Voices cloned from minimal samples without consent. Professional voice actors and public figures have had their voices replicated for commercial use without consent or compensation.

Accessibility data risk

Voice data disproportionately from assistive technology users. Voice recognition tools used as assistive technology collect detailed speech patterns from users who may have limited ability to meaningfully consent or opt out.

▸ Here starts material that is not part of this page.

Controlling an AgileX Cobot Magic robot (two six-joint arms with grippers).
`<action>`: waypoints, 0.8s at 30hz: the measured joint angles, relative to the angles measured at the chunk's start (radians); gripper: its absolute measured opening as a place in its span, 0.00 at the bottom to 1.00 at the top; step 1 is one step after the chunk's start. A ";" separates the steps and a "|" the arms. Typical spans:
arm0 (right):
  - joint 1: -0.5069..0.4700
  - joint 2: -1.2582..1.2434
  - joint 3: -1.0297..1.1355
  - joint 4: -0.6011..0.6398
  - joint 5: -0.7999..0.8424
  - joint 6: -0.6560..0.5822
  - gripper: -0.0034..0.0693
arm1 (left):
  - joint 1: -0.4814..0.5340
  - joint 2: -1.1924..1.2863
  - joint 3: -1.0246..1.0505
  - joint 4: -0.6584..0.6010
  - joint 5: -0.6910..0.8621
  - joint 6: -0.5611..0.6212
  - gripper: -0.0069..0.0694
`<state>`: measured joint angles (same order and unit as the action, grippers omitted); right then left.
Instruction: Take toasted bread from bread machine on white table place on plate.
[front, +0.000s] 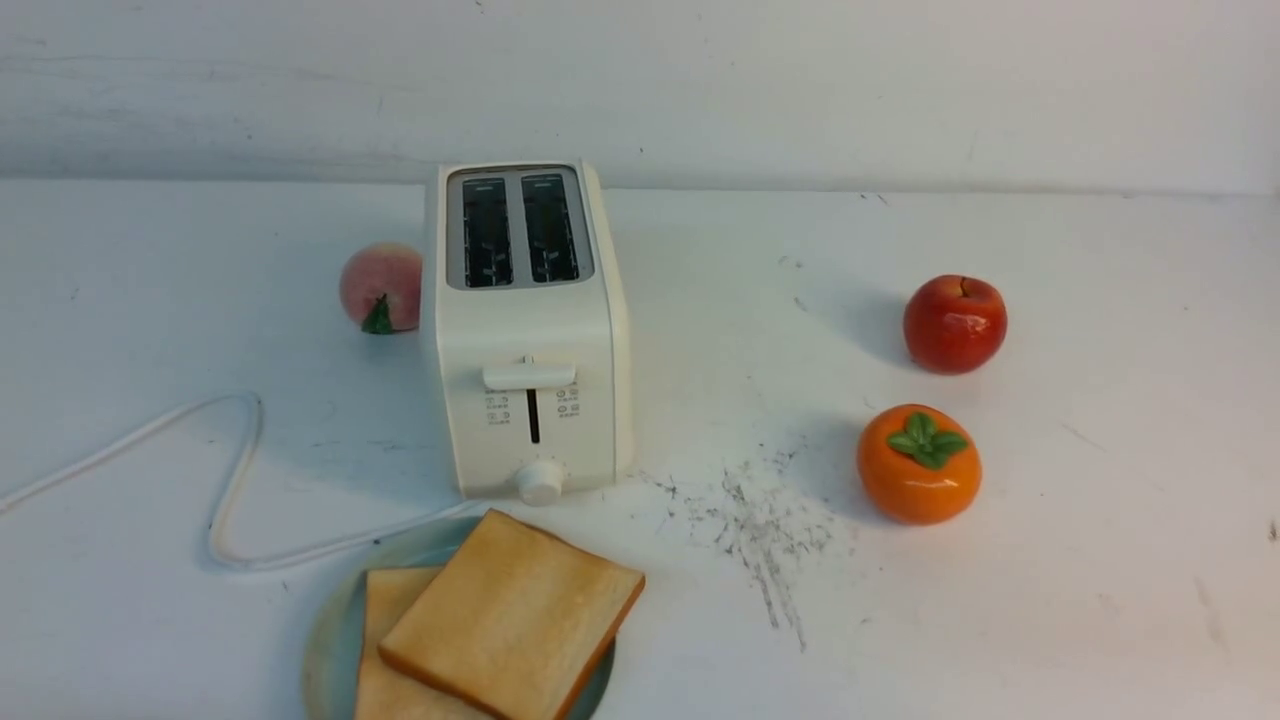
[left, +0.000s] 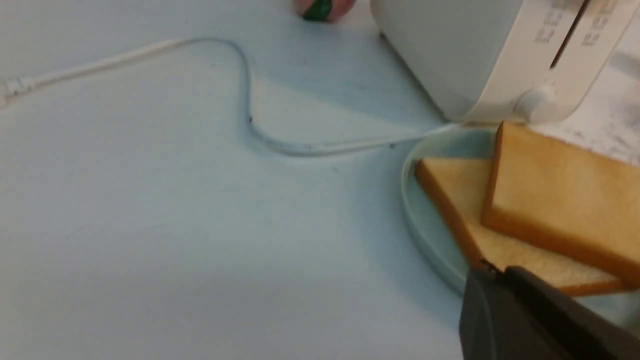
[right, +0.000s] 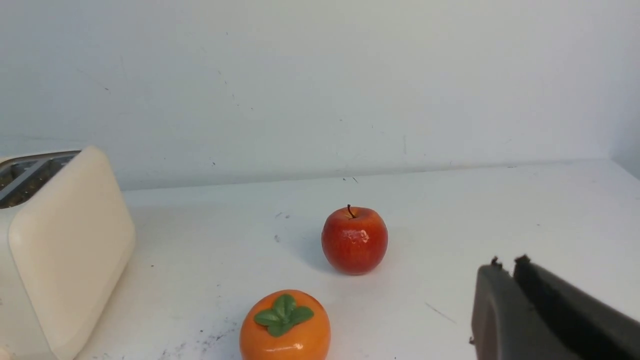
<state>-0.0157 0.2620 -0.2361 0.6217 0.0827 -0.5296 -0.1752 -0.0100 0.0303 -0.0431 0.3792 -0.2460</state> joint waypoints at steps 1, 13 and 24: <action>0.000 0.000 0.000 0.000 0.001 0.000 0.11 | 0.000 0.000 0.000 0.003 0.007 0.000 0.10; 0.000 0.000 0.000 0.000 0.001 0.000 0.13 | 0.000 0.000 0.000 0.006 0.009 0.000 0.11; 0.000 0.000 0.000 0.003 0.002 0.000 0.15 | 0.000 0.000 0.000 0.006 0.009 0.000 0.11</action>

EU AI Act classification: Voice data constitutes biometric data under GDPR, requiring explicit consent for processing. Real-time biometric identification systems are prohibited in public spaces with limited exceptions (Article 5). AI-generated voice content of real people — particularly in political contexts — is subject to deepfake labelling requirements under Article 50. Emotion recognition from voice in workplace and educational contexts is restricted.


QUESTIONS

What is speech AI?

Speech AI refers to systems that recognise, process, or synthesise human speech. This includes voice assistants, transcription tools, text-to-speech engines, and voice cloning platforms. Voice is classified as biometric data under GDPR.

What is voice cloning and why is it a risk?

Voice cloning is the AI replication of a person’s voice from audio samples — sometimes just a few seconds of recording. Documented risks include fraud (impersonating executives or family members), reputational damage, and the replication of professional voices for commercial use without consent.

Is voice data protected under GDPR?

Yes. Voice is classified as biometric data under GDPR Article 9, requiring explicit consent for processing in most contexts. Ambient audio collection by always-on assistants raises specific compliance questions around the validity of consent and the scope of data retained.